Work request –
With no words added or dropped, transcribe the listing that follows.

Given data –

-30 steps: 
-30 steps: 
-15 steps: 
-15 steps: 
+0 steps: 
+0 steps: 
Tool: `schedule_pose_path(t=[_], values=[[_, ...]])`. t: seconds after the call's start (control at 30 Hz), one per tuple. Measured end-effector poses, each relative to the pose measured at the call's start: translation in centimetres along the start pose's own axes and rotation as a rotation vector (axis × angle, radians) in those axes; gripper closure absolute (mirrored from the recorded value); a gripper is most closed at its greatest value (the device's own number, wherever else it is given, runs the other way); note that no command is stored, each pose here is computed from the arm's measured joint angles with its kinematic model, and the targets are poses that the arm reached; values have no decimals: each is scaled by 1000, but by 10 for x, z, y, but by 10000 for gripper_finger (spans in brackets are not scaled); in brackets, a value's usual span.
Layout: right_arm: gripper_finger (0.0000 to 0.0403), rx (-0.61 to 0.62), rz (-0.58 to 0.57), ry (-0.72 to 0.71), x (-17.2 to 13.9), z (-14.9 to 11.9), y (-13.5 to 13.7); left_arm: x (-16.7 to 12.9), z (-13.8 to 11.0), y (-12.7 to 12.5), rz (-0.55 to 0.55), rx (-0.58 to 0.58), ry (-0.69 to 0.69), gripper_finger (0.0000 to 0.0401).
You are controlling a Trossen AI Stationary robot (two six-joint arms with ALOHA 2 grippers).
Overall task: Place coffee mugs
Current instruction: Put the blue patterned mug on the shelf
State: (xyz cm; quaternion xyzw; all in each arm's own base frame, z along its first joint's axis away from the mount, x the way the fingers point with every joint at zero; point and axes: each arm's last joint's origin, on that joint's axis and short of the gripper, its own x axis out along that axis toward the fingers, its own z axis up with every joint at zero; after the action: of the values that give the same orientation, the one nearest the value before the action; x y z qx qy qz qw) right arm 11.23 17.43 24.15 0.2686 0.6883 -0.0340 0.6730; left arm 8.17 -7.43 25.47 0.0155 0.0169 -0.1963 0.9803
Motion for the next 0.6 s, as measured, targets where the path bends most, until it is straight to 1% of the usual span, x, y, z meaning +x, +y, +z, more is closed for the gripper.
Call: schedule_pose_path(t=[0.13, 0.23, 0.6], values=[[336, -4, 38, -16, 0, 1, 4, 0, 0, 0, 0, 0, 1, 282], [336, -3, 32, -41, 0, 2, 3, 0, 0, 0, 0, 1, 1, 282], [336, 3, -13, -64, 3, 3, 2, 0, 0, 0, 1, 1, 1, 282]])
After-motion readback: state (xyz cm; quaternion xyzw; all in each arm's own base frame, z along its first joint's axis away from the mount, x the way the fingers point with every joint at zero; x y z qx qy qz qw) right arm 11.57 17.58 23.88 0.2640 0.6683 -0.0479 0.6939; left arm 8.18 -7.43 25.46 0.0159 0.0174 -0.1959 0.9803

Output –
-30 steps: 
-30 steps: 
-15 steps: 
-15 steps: 
+0 steps: 
+0 steps: 
Tool: `schedule_pose_path(t=[_], values=[[_, ...]])`. t: seconds after the call's start (control at 30 Hz), one per tuple. Measured end-effector poses, each relative to the pose measured at the call's start: translation in centimetres along the start pose's own axes and rotation as a rotation vector (axis × angle, radians) in those axes; gripper closure absolute (mirrored from the recorded value); a gripper is most closed at its greatest value (the device's own number, wherever else it is given, runs the other way); note that no command is stored, each pose here is computed from the arm's measured joint angles with its kinematic model, and the targets are poses that the arm reached; values have no decimals: each is scaled by 1000, but by 10 for x, z, y, but by 10000 for gripper_finger (spans in brackets are not scaled); in brackets, a value's usual span.
Layout: right_arm: gripper_finger (0.0000 to 0.0403), rx (-0.61 to 0.62), rz (-0.58 to 0.57), ry (-0.72 to 0.71), x (-17.2 to 13.9), z (-14.9 to 11.9), y (-13.5 to 13.7); left_arm: x (-16.7 to 12.9), z (-13.8 to 11.0), y (-12.7 to 12.5), rz (-0.55 to 0.55), rx (-0.58 to 0.58), ry (-0.69 to 0.69), gripper_finger (0.0000 to 0.0401).
You are controlling a Trossen AI Stationary robot (two six-joint arms with ALOHA 2 grippers).
Overall task: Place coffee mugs
Current instruction: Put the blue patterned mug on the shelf
State: (xyz cm; quaternion xyzw; all in each arm's own base frame, z along its first joint's axis away from the mount, x the way the fingers point with every joint at zero; point and axes: each arm's last joint's origin, on that joint's axis and short of the gripper, its own x axis out along that axis toward the fingers, its own z axis up with every joint at zero; after the action: of the values that give the same orientation, the one nearest the value before the action; x y z qx qy qz qw) right arm 11.23 17.43 24.15 0.2686 0.6883 -0.0340 0.6730; left arm 8.17 -7.43 25.47 0.0155 0.0169 -0.1963 0.9803
Motion for the next 0.6 s, as measured, targets where the path bends most, until it is straight to 1% of the usual span, x, y, z meaning +x, +y, +z, more is closed for the gripper.
Call: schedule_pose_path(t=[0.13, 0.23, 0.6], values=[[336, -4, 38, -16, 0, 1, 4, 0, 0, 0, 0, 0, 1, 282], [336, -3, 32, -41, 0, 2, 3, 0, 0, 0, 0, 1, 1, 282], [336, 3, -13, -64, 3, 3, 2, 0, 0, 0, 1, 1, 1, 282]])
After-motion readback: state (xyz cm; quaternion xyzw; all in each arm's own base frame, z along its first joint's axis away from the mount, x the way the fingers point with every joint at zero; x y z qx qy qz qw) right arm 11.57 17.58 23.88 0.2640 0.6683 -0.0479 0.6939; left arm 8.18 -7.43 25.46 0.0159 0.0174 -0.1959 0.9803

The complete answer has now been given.